### ASSIGNMENT
Some lines in the material below hold the word "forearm". Copy all of them.

━━━━━ PROVIDED MATERIAL ━━━━━

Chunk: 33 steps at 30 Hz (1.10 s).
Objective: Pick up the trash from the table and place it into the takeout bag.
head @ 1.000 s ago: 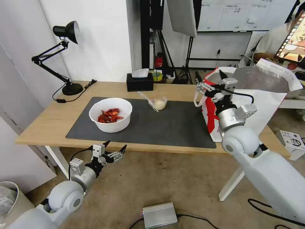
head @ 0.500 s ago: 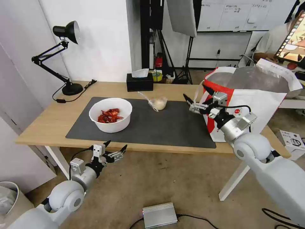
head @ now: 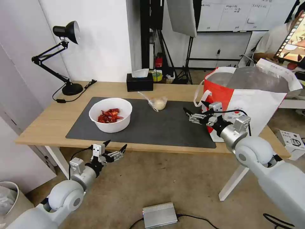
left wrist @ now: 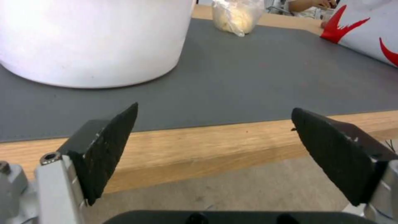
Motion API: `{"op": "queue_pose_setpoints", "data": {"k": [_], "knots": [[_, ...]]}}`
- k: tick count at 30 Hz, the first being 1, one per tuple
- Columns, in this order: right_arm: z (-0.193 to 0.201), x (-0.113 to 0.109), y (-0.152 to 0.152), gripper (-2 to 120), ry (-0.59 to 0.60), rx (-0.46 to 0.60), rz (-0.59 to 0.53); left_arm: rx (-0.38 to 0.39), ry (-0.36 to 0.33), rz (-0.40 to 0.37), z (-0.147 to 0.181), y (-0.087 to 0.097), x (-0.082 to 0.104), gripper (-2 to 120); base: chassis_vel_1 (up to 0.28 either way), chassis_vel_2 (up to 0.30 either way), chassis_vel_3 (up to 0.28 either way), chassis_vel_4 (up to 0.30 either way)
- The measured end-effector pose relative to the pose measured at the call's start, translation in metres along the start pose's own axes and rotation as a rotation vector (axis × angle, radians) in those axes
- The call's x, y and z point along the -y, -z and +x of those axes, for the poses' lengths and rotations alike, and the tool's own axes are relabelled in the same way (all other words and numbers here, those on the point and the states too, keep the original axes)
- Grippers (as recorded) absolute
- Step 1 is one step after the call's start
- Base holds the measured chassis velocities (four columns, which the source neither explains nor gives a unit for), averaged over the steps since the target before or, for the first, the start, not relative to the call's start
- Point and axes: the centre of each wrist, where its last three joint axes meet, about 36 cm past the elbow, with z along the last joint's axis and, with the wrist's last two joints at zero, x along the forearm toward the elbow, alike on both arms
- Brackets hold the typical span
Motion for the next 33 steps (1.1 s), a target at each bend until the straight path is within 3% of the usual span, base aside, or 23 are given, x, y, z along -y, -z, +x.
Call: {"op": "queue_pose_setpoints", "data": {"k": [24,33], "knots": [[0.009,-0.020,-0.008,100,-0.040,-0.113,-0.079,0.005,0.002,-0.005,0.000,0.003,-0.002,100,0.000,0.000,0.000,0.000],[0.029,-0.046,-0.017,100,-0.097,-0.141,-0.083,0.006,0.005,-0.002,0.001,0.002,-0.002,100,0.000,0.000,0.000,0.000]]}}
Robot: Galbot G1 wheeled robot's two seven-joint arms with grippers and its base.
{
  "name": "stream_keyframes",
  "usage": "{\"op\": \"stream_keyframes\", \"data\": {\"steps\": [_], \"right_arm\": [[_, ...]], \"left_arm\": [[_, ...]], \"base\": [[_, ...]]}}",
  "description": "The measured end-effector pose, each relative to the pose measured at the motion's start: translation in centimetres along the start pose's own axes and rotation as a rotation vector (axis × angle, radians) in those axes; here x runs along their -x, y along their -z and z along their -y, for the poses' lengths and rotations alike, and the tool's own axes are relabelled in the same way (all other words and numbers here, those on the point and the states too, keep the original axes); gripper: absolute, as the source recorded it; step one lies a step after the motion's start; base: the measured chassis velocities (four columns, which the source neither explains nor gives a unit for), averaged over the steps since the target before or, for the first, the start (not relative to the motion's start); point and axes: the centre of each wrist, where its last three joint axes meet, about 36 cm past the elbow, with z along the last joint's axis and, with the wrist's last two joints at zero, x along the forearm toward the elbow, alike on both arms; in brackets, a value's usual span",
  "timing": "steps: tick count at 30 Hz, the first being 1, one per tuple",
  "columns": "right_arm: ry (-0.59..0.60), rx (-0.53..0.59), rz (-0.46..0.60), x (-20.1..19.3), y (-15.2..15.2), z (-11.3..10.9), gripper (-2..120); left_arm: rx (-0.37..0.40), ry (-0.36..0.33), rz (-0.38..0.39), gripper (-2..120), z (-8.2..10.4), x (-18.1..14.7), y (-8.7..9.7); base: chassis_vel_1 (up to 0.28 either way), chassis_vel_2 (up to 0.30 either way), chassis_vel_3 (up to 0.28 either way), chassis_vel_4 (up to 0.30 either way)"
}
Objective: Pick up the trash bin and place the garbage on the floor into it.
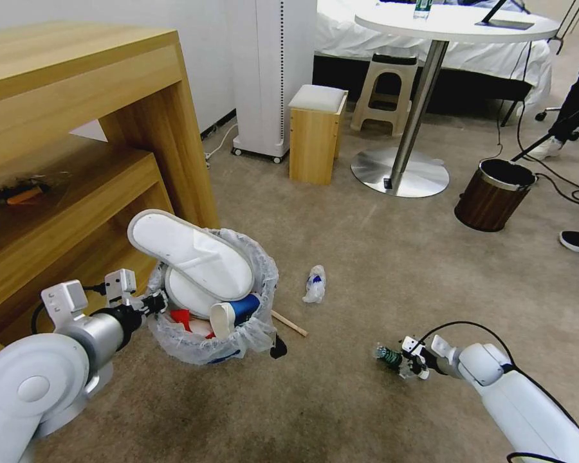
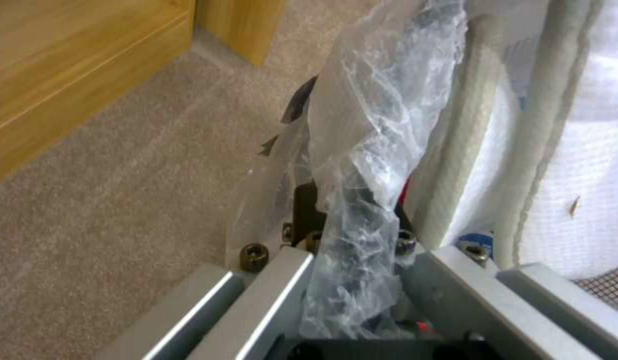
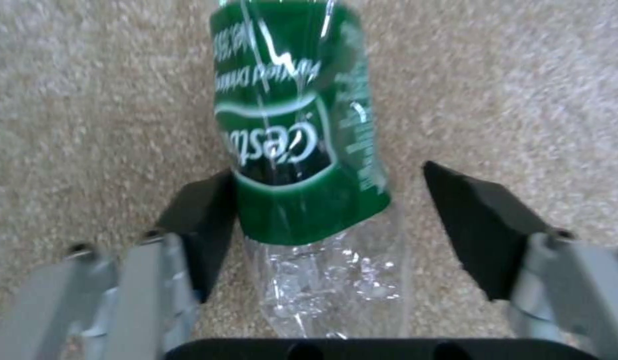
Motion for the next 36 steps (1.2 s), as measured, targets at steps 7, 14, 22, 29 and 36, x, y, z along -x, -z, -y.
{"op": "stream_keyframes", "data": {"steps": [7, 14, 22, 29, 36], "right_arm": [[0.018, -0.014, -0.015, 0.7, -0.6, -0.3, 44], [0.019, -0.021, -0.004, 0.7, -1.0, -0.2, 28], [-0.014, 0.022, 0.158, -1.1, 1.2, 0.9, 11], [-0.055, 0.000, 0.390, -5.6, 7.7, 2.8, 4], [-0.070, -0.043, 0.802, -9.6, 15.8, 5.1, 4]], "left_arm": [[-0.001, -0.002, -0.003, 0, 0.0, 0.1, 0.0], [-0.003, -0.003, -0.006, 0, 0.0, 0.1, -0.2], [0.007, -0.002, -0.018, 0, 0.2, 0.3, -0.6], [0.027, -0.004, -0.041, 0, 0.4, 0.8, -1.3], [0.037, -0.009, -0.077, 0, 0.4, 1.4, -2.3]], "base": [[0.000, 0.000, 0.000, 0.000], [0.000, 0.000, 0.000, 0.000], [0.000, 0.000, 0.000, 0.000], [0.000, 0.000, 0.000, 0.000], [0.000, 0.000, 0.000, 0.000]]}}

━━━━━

### EXERCISE SOLUTION
- Point and axes: the centre of each wrist, where its last three joint axes meet, about 36 cm past the elbow, with z along the last joint's axis and, with the wrist's last two joints at zero, x along the forearm toward the elbow, alike on both arms
  "description": "The measured end-effector pose, each relative to the pose measured at the motion's start: translation in centimetres along the start pose's own axes and rotation as a rotation vector (axis × angle, radians) in those axes; here x runs along their -x, y along their -z and z along their -y, for the poses' lengths and rotations alike, and the tool's own axes are relabelled in the same way (all other words and numbers here, those on the point and the states too, keep the original axes); gripper: absolute, as the source recorded it; step one lies a step after the motion's start; base: the measured chassis velocities (four columns, which the source neither explains nor gives a unit for), averaged over the steps since the target before or, for the first, the start (not relative to the motion's start); point and axes: the centre of each wrist, where its last three joint axes meet, about 36 cm past the elbow, with z along the last joint's axis and, with the wrist's last two joints at zero, x along the forearm toward the elbow, alike on both arms; in brackets, a value's usual span",

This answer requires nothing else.